Why the web has gone sour  - bootload
http://www.theage.com.au/digital-life/digital-life-news/why-the-web-has-gone-sour-20100214-nzo5.html

======
carsonbaker
I'm halfway through his book _You Are Not a Gadget_ and I give it very low
marks so far, but not for the writing or the ideas presented -- the latter of
which, however, is disappointingly nebulous. The main problem is that Lanier
consistently chooses poor examples to make a point and presents very little
real evidence to support his claims. He mainly complains a lot about fuzzy
circumstances and persuades very little.

For example, on page 12 Lanier elucidates the idea that "entrenched software
philosophies become invisible through ubiquity." It begins, "An even deeper
locked-in idea is the notion of the file. Once upon a time, not too long ago,
plenty of computer scientists thought the idea of the file was not so great."
The section ends, "The idea of the file has become so big that we are unable
to conceive of a frame large enough to fit around it in order to assess it
empirically."

In between are three sparse paragraphs. The first paragraph mentions Xanadu
and the original iteration of the Mac OS as examples of systems that didn't
use files. The second and third paragraphs complain that now every system uses
files, that we're locked in to using filesystems, and we can't even conceive
of systems without files.

At this point while reading I'm very curious about Xanadu and trying to
conceive of file-less systems myself. I'm desperately waiting for the author
to support the analogy, but he quickly moves on to claim that "[lock-in] could
happen soon to the definition of a human being."
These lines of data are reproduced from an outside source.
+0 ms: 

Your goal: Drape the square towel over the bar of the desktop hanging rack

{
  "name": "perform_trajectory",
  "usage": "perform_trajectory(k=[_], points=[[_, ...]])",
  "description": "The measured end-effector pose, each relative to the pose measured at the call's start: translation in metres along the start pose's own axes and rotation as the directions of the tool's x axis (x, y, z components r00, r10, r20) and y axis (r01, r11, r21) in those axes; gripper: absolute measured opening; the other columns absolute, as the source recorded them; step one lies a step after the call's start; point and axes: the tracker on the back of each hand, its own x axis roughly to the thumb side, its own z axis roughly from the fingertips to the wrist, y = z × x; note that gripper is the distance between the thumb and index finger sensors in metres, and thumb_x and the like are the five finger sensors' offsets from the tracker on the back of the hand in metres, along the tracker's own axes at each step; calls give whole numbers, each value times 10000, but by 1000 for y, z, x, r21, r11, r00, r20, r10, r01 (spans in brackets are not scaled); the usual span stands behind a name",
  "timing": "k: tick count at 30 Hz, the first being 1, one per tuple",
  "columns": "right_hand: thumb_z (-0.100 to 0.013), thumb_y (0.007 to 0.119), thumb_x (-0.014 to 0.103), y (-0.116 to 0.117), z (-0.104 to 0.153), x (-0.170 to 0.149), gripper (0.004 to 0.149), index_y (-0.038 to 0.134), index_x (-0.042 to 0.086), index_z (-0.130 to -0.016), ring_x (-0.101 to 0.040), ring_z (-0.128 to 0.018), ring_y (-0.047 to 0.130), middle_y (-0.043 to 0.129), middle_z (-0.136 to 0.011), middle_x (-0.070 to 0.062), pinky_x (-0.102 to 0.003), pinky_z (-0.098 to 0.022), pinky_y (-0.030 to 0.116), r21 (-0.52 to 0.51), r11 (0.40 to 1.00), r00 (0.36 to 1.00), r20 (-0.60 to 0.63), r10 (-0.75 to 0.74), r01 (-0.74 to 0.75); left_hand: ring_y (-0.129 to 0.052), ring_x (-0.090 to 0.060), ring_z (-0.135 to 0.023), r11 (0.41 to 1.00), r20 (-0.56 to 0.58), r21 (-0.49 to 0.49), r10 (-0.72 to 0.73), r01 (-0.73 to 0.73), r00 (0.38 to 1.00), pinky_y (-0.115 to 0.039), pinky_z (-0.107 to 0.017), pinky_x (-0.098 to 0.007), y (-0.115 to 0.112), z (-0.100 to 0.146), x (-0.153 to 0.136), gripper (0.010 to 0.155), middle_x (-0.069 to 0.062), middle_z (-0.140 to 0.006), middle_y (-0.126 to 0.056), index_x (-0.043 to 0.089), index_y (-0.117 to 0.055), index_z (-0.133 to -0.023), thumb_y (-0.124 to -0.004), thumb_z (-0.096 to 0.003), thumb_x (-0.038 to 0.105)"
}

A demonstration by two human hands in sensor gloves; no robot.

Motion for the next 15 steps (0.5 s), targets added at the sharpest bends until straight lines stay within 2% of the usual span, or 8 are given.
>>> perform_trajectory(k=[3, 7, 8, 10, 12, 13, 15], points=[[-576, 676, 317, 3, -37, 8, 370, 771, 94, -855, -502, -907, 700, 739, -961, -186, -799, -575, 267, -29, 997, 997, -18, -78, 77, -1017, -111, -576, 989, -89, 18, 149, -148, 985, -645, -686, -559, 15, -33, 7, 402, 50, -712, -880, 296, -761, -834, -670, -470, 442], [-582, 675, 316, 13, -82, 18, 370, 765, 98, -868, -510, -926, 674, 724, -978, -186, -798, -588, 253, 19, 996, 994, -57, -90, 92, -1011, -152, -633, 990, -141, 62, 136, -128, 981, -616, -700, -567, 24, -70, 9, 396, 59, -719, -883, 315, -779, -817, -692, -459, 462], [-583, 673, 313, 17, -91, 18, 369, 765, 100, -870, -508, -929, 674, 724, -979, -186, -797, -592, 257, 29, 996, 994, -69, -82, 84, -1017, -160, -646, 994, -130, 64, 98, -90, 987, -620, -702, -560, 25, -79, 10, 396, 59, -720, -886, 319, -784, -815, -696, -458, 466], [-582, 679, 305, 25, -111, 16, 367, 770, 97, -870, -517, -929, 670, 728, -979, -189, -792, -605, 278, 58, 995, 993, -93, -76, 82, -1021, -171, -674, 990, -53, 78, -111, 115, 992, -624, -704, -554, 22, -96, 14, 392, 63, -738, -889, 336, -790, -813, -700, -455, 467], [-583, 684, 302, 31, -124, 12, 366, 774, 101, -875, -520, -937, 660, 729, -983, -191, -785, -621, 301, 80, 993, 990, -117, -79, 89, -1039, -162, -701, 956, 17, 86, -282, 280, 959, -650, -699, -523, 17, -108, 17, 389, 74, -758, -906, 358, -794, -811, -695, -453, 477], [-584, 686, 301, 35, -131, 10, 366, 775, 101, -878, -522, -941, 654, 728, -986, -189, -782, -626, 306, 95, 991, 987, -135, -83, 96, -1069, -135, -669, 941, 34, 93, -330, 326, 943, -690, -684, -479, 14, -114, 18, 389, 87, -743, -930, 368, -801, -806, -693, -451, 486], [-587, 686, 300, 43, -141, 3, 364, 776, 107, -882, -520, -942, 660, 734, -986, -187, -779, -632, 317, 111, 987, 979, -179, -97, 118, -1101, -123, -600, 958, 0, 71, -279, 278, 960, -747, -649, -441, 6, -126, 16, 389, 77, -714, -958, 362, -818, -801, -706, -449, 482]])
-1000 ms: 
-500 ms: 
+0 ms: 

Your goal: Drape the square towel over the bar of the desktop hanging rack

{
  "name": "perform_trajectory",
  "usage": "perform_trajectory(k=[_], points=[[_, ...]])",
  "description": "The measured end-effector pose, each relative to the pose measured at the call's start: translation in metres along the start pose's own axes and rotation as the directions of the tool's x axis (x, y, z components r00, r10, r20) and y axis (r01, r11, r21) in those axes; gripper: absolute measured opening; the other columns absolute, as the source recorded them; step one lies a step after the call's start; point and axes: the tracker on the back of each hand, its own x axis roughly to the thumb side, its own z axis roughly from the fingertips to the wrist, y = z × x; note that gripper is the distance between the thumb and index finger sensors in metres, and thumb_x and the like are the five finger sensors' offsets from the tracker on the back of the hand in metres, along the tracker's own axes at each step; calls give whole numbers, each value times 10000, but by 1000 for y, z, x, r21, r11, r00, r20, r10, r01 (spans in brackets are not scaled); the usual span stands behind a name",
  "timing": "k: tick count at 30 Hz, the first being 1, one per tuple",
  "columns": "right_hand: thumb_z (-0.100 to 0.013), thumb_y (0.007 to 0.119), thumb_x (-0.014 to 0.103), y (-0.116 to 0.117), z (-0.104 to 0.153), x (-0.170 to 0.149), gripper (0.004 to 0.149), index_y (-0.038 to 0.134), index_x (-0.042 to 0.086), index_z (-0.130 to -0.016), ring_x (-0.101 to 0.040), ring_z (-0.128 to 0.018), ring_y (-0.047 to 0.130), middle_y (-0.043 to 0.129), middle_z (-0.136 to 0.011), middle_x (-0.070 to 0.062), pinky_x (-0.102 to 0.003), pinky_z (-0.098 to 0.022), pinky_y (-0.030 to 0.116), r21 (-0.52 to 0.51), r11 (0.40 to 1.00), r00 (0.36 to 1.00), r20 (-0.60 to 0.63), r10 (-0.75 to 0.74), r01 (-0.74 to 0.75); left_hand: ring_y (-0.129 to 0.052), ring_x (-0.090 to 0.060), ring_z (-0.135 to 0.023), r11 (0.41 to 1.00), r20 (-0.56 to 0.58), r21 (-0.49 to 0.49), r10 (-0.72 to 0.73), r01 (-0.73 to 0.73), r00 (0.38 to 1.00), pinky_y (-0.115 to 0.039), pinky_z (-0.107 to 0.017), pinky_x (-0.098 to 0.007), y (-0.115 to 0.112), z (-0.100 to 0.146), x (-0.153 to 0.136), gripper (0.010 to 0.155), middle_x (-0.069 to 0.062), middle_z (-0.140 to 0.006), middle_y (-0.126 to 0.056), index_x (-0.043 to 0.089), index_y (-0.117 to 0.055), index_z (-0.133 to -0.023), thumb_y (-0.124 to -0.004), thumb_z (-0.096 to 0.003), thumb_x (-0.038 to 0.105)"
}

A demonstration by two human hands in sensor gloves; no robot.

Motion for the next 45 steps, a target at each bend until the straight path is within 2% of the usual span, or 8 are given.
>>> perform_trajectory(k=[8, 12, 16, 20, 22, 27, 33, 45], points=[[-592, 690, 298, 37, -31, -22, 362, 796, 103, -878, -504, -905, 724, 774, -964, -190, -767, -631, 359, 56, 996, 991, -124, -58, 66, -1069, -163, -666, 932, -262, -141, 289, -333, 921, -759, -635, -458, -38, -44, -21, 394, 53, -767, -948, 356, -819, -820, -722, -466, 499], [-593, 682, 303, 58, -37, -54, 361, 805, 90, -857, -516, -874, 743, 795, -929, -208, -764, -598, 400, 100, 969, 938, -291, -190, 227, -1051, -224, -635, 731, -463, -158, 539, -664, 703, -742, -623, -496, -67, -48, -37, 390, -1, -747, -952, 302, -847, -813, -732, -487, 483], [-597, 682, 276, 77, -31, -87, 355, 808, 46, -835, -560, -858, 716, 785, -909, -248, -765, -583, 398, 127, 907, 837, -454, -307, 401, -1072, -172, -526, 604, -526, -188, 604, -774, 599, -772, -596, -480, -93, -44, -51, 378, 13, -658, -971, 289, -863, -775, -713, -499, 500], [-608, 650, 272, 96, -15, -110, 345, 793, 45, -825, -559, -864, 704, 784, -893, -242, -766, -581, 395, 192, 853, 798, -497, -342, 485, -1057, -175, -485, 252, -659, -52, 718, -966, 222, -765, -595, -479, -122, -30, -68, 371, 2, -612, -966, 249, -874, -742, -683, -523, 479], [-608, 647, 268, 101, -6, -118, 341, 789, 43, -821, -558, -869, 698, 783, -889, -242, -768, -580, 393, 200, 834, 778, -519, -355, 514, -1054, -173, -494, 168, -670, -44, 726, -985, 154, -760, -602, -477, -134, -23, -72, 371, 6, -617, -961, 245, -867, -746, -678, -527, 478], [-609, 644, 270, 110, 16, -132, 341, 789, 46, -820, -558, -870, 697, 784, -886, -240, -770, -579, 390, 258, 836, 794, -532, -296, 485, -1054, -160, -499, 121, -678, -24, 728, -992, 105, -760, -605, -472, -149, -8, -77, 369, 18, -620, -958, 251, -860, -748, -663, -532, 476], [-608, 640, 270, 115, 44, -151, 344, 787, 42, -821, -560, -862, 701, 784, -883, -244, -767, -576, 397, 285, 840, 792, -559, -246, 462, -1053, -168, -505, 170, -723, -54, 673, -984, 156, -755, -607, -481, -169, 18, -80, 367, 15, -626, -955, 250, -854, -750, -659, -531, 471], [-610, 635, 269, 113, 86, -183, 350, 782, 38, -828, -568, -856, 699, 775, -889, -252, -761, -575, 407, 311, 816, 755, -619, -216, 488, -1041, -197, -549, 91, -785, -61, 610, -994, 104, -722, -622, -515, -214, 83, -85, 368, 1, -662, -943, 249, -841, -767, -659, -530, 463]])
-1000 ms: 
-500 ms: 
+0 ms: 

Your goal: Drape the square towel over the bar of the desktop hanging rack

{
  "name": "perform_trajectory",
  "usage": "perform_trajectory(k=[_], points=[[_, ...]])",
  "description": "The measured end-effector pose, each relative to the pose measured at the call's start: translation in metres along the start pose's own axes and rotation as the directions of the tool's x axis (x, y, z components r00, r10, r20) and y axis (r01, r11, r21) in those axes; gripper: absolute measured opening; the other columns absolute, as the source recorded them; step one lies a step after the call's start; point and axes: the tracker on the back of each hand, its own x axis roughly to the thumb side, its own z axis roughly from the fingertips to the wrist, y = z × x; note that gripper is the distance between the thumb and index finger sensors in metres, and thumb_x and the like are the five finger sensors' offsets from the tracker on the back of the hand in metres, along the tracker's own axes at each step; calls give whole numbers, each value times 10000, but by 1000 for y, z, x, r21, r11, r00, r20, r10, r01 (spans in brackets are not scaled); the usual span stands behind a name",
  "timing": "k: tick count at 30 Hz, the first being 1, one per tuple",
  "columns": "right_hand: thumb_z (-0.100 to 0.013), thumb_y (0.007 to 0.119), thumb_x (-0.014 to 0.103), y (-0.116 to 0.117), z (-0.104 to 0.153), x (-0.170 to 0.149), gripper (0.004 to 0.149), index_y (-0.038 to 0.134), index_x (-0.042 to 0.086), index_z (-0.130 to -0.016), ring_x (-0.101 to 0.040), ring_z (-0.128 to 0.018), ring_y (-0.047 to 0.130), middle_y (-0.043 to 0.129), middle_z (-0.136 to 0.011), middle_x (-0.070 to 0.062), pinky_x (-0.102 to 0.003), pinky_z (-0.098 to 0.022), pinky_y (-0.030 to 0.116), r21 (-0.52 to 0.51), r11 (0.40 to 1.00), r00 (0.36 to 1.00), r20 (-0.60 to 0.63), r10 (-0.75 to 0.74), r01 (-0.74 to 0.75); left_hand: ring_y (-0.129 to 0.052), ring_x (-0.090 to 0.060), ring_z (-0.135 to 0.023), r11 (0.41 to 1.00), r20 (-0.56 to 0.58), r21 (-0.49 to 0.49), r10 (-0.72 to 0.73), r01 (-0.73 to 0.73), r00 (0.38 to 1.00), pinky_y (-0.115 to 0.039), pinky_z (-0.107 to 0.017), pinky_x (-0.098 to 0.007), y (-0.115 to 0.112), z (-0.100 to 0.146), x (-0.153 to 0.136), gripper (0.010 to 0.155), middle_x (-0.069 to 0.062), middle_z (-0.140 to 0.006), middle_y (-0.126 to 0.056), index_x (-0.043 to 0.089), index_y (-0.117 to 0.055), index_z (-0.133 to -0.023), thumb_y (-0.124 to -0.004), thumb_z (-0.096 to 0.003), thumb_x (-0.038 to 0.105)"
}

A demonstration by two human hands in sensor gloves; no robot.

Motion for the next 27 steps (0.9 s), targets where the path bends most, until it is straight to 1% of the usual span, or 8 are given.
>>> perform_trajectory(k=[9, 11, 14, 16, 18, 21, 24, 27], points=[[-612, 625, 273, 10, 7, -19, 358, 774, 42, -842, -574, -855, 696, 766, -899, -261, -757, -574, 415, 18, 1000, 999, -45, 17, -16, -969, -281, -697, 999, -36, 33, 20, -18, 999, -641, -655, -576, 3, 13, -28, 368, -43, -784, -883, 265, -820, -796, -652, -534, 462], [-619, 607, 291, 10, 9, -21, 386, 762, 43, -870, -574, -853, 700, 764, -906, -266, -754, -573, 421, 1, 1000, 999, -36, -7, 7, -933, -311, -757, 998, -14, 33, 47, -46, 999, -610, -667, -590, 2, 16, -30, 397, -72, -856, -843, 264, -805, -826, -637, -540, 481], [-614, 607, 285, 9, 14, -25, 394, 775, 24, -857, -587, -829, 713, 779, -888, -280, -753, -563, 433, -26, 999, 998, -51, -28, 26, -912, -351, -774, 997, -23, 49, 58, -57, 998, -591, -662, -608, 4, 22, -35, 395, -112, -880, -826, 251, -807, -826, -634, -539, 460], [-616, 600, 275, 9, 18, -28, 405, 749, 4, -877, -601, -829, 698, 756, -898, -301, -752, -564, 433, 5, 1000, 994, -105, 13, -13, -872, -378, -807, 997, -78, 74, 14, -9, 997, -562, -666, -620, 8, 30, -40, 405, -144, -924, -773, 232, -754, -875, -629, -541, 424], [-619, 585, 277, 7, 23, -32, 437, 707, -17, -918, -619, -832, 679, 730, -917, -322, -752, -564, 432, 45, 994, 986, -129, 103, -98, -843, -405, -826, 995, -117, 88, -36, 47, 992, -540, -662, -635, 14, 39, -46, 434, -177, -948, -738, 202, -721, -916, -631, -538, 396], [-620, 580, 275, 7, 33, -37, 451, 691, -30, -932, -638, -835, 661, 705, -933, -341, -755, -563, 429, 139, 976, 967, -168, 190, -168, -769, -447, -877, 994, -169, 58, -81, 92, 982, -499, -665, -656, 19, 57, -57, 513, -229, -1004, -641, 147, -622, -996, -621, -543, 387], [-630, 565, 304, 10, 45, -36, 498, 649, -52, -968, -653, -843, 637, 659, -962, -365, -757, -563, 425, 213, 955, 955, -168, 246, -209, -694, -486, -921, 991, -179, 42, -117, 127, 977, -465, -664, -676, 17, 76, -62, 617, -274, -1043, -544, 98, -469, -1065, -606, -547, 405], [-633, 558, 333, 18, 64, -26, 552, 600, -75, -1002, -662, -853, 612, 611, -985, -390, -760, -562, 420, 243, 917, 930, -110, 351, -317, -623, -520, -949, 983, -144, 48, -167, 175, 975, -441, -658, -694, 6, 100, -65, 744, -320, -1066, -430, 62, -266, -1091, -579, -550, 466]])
Wait, what? Stop, and tell me about these file-less organizational systems.
Why can't we conceive of them anymore? Why didn't they gain traction? Prove to
me that we're really locked-in and that's a bad thing. I'm not accepting your
segue -- how exactly is this a worthy example for your larger point?

And so it goes. I've picked one example, but it's truly page after page of
baseless assumptions, spacey ideas, thin examples, and doubtful conclusions.
_Where is the evidence?_ I'm screaming at the pages imagining my high school
english teacher scribbling "illustrate!" in red ink across the margins.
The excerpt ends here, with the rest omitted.